**Brief**. Would you return the listing that follows exactly, leaving its pictures behind?

Source data Block Start

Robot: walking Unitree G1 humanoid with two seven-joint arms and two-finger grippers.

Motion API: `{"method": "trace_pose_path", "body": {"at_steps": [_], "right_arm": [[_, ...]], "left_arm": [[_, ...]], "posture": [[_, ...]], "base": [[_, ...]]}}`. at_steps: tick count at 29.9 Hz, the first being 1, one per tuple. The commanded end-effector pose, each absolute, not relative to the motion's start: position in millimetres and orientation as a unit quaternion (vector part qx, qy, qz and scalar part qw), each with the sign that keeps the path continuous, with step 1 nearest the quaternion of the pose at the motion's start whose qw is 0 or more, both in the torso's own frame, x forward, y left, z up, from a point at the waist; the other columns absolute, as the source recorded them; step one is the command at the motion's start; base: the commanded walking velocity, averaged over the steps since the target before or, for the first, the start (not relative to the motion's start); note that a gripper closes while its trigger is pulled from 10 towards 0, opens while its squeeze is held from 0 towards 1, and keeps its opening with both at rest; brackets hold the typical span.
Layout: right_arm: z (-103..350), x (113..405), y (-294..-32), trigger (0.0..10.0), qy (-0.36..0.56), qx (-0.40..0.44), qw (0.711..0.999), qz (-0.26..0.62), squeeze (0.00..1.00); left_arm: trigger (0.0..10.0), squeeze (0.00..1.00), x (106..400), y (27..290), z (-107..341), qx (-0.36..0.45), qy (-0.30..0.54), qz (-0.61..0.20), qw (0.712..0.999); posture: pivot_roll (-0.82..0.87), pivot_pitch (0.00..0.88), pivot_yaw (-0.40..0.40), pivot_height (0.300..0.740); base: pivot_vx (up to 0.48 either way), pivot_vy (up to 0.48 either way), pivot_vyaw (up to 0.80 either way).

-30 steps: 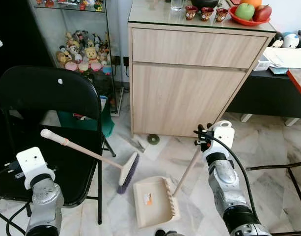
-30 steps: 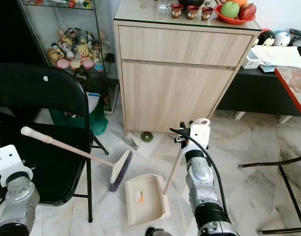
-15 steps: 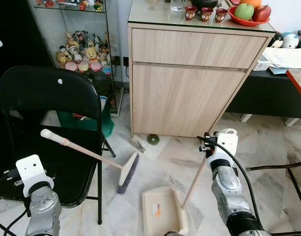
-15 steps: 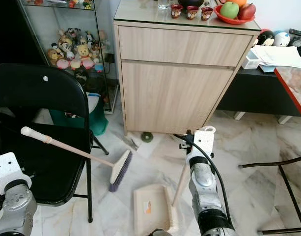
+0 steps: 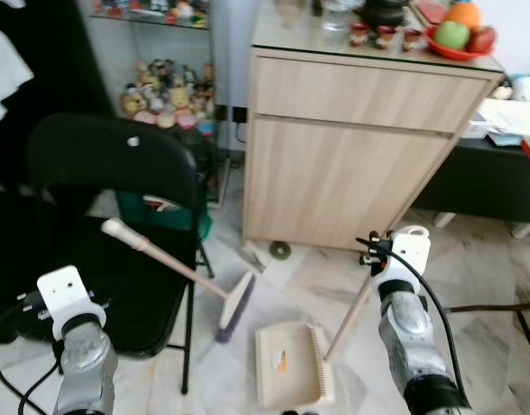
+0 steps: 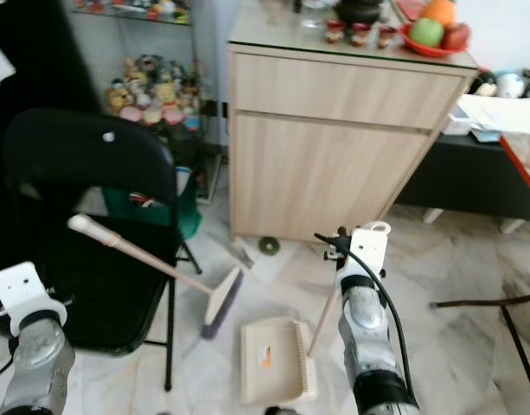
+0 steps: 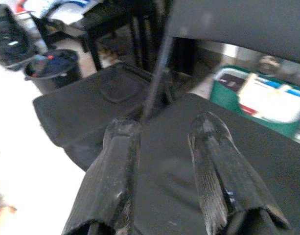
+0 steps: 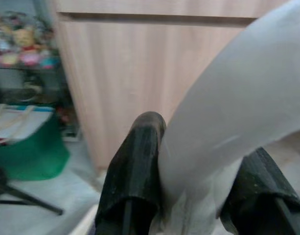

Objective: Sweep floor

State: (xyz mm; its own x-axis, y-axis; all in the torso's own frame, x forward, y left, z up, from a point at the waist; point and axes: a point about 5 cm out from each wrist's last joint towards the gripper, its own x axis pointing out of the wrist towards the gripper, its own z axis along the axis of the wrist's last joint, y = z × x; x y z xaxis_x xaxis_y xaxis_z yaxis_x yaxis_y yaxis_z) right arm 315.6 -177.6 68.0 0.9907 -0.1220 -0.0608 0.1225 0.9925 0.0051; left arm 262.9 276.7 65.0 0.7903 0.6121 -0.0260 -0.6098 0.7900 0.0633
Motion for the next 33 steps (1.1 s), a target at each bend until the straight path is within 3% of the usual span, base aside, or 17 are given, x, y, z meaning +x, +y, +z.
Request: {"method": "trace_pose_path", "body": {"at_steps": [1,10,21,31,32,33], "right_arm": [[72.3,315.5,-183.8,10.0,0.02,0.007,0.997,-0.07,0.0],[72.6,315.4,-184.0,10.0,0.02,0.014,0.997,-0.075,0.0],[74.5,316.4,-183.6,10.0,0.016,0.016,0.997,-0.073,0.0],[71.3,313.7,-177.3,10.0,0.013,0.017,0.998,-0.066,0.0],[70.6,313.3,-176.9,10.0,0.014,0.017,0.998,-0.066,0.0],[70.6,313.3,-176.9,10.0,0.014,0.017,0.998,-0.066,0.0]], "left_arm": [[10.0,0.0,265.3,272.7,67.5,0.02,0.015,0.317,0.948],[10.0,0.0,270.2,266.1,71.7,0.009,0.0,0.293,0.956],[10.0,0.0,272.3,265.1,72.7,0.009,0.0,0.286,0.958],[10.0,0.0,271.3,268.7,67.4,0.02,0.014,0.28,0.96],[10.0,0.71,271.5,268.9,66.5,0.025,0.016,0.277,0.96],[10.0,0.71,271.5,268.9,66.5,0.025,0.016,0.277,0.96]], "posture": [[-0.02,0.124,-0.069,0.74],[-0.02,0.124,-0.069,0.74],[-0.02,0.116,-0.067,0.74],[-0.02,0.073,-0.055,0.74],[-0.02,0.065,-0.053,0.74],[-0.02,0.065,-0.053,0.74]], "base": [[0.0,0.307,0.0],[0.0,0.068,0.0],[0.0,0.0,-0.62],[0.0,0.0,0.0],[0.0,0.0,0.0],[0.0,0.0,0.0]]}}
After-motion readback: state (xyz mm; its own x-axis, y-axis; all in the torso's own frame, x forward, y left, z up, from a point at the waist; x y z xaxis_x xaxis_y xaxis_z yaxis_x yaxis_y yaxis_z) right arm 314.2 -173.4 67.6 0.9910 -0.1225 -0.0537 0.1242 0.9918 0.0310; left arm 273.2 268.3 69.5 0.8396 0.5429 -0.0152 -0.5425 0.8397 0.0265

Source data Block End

**Your response**.
Robot: walking Unitree G1 humanoid with two seven-joint arms and two-finger grippers.

Motion API: `{"method": "trace_pose_path", "body": {"at_steps": [_], "right_arm": [[_, ...]], "left_arm": [[_, ...]], "posture": [[_, ...]], "base": [[_, ...]]}}`. at_steps: tick count at 29.9 Hz, the first being 1, one per tuple. The commanded end-effector pose, each absolute, not relative to the motion's start: position in millimetres and orientation as a unit quaternion (vector part qx, qy, qz and scalar part qw), each with the sign that keeps the path continuous, with step 1 nearest the quaternion of the pose at the motion's start whose qw is 0 or more, both in the torso's own frame, x forward, y left, z up, from a point at the waist; the other columns absolute, as the source recorded them; step one is the command at the motion's start; base: the commanded walking velocity, averaged over the steps since the target before or, for the first, the start (not relative to the motion's start); note that a gripper closes while its trigger is pulled from 10 towards 0, opens while its squeeze is held from 0 towards 1, and keeps its opening with both at rest; brackets hold the typical span.
Layout: right_arm: z (-103..350), x (113..405), y (-294..-32), trigger (0.0..10.0), qy (-0.36..0.56), qx (-0.40..0.44), qw (0.711..0.999), qz (-0.26..0.62), squeeze (0.00..1.00); left_arm: trigger (0.0..10.0), squeeze (0.00..1.00), x (106..400), y (27..290), z (-107..341), qx (-0.36..0.45), qy (-0.30..0.54), qz (-0.61..0.20), qw (0.712..0.999); posture: pivot_roll (-0.82..0.87), pivot_pitch (0.00..0.88), pivot_yaw (-0.40..0.40), pivot_height (0.300..0.740); base: pivot_vx (up to 0.48 either way), pivot_vy (up to 0.48 either way), pivot_vyaw (up to 0.80 either way).

-30 steps: 
-30 steps: 
-15 steps: 
-15 steps: 
+0 steps: 
+0 steps: 
+0 steps: 
+0 steps: 

Objective: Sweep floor

State: (xyz mm; its own x-axis, y-axis; all in the torso's own frame, x forward, y left, z up, from a point at the waist; point and axes: a point about 5 cm out from each wrist's last joint towards the gripper, its own x axis pointing out of the wrist towards the gripper, its own z axis along the axis of the wrist's last joint, y = z × x; x y z xaxis_x xaxis_y xaxis_z yaxis_x yaxis_y yaxis_z) right arm 315.6 -177.6 68.0 0.9907 -0.1220 -0.0608 0.1225 0.9925 0.0051; left arm 262.9 276.7 65.0 0.7903 0.6121 -0.0260 -0.6098 0.7900 0.0633
Motion for the next 33 steps (1.1 s), a target at each bend until the straight path is within 3% of the usual span, base aside, or 17 are given, x, y, z meaning +x, +y, +z.
Request: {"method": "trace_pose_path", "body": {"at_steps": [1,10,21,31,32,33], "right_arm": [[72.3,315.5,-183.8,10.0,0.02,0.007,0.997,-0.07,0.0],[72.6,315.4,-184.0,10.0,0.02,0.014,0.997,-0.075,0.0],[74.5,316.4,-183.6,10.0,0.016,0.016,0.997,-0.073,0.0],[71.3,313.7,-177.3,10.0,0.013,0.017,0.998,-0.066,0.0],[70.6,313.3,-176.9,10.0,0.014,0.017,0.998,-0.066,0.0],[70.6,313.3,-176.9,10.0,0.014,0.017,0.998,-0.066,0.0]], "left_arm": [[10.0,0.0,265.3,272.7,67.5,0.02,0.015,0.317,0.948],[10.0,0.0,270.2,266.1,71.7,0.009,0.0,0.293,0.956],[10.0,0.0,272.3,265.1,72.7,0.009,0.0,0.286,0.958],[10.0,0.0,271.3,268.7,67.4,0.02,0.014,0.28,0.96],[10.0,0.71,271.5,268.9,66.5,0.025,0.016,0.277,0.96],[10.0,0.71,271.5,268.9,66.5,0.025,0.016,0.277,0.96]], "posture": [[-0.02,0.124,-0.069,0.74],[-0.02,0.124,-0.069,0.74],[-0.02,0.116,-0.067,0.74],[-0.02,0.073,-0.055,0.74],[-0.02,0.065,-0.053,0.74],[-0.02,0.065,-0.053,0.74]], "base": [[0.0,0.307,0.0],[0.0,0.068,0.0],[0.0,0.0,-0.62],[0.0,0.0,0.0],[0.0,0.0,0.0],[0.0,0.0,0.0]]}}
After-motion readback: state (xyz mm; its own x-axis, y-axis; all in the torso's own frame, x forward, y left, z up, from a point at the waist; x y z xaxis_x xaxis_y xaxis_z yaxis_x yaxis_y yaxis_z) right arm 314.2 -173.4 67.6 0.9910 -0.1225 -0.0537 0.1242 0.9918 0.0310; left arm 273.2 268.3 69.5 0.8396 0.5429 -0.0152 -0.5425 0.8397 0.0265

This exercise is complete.